To plot these graphs, Meridian uses posteriors to convert impact percentages into incremental revenues. Posteriors are also converted from media performance into spend through simple transformation rules, which enables Meridian to plot the entire curve.

Thus, the two previous limitations are bypassed: the two axes translate business indicators, and spending levels are directly interpretable for marketers, which makes them directly actionable for budget planning. However, these curves are based on total media spend over the whole time series, meaning the temporal dimension is not represented.

That is why the two visualizations are complementary rather than substitutes: the first one provides a temporal diagnostic, while the second one offers a forward-looking business view. Both of them are also used by the Meridian budget optimizer, introduced in the next section.

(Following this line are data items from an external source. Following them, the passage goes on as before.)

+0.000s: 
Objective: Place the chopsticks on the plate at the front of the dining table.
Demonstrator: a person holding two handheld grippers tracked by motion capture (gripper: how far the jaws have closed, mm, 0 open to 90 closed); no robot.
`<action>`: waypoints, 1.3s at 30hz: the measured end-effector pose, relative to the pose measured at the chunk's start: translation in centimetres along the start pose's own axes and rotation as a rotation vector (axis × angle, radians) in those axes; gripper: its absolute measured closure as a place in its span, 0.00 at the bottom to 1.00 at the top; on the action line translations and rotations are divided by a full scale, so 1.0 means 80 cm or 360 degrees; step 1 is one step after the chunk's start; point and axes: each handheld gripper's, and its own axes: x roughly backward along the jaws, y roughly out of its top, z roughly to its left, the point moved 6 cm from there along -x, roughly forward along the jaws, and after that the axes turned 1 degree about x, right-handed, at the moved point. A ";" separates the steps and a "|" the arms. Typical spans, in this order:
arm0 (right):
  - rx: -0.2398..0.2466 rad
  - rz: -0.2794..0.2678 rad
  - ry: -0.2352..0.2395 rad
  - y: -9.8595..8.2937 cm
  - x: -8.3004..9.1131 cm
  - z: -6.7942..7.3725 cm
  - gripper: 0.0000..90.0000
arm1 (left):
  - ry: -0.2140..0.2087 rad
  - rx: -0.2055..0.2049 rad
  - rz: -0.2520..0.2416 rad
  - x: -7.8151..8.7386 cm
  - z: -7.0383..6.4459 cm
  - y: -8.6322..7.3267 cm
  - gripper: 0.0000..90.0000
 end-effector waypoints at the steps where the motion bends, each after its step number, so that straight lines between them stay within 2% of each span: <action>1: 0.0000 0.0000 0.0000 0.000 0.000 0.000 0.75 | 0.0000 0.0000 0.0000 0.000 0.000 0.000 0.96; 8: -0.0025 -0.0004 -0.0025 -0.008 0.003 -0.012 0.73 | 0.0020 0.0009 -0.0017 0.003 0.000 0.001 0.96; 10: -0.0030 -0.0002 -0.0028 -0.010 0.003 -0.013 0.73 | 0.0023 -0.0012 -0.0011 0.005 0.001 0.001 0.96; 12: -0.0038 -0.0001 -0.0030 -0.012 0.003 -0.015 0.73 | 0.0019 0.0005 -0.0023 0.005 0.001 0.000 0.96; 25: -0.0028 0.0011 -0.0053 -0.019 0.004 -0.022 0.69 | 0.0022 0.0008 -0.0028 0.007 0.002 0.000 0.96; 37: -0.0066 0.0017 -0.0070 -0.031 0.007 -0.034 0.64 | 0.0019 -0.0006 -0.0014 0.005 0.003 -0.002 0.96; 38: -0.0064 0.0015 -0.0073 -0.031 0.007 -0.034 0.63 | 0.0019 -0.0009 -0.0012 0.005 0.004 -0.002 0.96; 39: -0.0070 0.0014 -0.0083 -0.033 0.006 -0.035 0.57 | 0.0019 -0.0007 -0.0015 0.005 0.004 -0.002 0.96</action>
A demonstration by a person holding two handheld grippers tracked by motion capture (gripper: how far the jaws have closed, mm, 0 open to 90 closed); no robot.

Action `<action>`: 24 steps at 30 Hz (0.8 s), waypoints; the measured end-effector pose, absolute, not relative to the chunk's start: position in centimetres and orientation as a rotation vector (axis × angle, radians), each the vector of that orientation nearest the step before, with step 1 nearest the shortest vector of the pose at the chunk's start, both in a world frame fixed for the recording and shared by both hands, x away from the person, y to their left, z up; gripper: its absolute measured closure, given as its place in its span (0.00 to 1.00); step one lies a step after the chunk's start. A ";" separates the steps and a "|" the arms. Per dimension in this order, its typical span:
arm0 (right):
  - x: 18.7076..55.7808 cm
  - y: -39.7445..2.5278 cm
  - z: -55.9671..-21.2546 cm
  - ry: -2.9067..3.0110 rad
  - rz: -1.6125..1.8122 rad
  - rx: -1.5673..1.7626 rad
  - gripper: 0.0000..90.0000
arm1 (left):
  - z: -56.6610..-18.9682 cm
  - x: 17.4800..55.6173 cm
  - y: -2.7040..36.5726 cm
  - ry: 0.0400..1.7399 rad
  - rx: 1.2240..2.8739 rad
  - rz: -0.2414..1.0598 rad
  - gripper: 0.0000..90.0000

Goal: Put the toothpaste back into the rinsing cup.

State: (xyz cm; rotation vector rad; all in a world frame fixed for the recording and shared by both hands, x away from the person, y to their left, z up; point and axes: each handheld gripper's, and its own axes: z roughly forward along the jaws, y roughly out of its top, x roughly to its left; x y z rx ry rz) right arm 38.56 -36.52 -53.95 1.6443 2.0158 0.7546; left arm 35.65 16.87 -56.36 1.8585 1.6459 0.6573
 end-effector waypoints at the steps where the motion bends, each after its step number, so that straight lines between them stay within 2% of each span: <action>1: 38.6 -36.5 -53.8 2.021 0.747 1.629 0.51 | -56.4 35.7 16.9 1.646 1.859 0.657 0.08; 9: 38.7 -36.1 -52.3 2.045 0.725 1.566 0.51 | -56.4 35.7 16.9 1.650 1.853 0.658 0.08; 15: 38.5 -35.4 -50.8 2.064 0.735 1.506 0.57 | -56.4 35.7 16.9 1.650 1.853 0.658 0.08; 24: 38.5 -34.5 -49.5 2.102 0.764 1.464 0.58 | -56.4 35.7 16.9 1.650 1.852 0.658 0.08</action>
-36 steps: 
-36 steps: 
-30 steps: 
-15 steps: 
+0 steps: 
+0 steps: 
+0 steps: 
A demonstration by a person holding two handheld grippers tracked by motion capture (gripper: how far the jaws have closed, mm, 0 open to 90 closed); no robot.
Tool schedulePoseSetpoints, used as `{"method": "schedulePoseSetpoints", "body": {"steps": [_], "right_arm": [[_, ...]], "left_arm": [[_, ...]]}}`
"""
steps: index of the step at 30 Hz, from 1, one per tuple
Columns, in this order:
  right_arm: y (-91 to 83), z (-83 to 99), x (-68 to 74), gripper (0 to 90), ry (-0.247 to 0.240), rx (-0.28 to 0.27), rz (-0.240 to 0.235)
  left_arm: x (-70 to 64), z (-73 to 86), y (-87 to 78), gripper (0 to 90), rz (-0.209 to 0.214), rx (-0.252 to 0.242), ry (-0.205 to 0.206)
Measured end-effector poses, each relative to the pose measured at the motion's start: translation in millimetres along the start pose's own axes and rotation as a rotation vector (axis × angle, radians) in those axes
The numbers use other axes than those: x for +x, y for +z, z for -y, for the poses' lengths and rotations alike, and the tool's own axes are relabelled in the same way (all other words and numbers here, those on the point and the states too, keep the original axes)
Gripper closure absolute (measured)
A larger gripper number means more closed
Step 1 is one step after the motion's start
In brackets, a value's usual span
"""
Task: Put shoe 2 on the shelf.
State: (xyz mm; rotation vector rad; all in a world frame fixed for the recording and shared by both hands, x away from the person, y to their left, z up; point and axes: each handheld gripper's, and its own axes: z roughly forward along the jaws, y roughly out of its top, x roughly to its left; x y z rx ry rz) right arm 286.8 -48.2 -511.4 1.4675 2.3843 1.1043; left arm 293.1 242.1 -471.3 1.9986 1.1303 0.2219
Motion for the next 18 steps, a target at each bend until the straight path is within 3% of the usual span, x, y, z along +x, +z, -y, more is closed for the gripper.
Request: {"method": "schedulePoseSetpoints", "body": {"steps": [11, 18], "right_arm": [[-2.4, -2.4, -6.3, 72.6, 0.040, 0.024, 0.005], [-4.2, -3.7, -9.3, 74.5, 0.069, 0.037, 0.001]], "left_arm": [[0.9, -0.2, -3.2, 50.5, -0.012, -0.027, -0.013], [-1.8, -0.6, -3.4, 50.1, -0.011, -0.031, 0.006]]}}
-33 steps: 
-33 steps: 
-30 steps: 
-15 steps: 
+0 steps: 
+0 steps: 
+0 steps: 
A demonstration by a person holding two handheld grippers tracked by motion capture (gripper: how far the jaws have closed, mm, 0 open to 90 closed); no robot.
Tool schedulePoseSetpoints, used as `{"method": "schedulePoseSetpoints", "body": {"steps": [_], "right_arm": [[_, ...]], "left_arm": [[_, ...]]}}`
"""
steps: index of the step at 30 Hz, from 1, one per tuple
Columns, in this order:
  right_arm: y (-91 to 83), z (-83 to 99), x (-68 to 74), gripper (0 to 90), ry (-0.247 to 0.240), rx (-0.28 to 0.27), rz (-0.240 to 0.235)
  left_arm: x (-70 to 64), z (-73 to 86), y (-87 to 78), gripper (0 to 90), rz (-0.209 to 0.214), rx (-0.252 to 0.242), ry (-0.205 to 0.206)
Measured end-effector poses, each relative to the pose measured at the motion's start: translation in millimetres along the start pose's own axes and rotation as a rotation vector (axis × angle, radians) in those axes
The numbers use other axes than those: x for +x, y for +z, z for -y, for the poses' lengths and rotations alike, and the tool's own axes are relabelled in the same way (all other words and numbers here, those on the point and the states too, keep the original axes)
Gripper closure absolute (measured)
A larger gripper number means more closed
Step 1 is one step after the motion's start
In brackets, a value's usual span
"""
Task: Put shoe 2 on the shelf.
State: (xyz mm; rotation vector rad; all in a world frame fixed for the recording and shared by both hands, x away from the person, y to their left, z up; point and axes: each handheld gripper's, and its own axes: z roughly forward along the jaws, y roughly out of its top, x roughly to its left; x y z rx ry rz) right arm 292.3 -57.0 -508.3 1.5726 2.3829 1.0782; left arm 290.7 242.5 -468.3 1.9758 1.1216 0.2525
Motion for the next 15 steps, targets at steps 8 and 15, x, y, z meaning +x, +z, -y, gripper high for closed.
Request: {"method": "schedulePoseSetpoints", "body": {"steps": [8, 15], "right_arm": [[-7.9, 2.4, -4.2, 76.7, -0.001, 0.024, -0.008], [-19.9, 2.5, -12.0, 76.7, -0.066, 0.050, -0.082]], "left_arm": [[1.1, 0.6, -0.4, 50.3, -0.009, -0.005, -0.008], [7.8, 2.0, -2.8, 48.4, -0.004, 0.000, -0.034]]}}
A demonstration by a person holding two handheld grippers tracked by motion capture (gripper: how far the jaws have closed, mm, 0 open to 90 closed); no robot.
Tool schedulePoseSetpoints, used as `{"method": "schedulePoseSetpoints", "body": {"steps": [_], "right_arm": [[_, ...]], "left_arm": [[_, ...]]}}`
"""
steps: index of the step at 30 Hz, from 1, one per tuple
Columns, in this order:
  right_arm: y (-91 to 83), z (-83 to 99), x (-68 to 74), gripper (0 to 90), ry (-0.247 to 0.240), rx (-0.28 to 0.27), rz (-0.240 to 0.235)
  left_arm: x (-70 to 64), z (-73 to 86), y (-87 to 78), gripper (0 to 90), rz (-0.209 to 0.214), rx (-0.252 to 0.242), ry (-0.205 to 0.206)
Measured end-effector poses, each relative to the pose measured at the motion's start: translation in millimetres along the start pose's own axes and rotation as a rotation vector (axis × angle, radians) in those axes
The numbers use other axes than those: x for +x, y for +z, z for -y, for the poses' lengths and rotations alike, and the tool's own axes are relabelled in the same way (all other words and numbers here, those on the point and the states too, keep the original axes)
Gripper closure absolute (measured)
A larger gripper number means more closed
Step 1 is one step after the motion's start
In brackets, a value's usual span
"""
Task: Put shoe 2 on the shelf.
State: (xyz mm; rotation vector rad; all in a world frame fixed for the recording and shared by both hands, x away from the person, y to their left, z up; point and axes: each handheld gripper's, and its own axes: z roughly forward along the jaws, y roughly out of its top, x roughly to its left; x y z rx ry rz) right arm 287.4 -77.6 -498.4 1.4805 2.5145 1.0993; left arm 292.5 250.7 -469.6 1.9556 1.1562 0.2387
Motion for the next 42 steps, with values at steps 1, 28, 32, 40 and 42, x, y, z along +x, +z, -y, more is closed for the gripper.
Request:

Transforming response curves into actionable budget plans with the Meridian Optimizer

Saturation and response curves provide an analytical foundation, but their real values come with the Meridian Optimizer. This module proposes the best budget allocation according to different specified scenarios, making it a powerful tool for budget planning.

A first use case could be the following: “How can we better allocate our current media budget?”. This use case consists of obtaining a new optimized distribution of the current budget, called ‘fixed budget scenario’ in Meridian. To answer that, Meridian uses its previous learnings to propose an optimal allocation.

Note that the sum of the changes is zero. In fact, in a fixed budget scenario, total spend is preserved: some channels increase, others decrease. In a ‘flexible budget scenario’, total spend may change to reach a specified target ROI.

Another use case could be the following: “How can I control the optimization results?”. Meridian includes the possibility of applying constraints on media channel budgets. In the configuration, it is possible to impose the fact that TV spend must not exceed 120% of historical levels, or Search must receive at least 15% of the budget, for example.

Finally, even with a constant budget, spending can be invested in different ways. For example, should you invest steadily over time, or concentrate spending on shorter high-intensity bursts? The same budget does not mean the same impact, and the Meridian optimizer can examine the different options: it also supports different flighting strategies to find the best way to spend the media budget over time.

However, not all optimizations lead to higher returns, as evidenced by the next figure. This is an output of the Meridian optimizer, which shows us that despite optimization, some channels see a drop in incremental revenue. That reinforces the idea that Meridian is an assistance tool: reallocating budget can have consequences for several media channels, and quantification of risks related to this potential reallocation is always needed.

Meridian, a tool to turn insights into decisions

Meridian allows for leveraging complementary saturation views to propose a forward-looking budget allocation across different scenarios (fixed budget, flexible budget, media budget constraints, temporal flighting pattern). This complete approach enables decision makers to capitalize on historical performance to make the best choice at the right time for the future.

However, a careful configuration is required to achieve this optimal allocation, from prior specification to scenario design. A business view is also needed afterwards, to challenge optimizer results and to take the best decision according to real market constraints. A dual expertise, technical and business, is necessary for this type of project: models guide, but humans decide.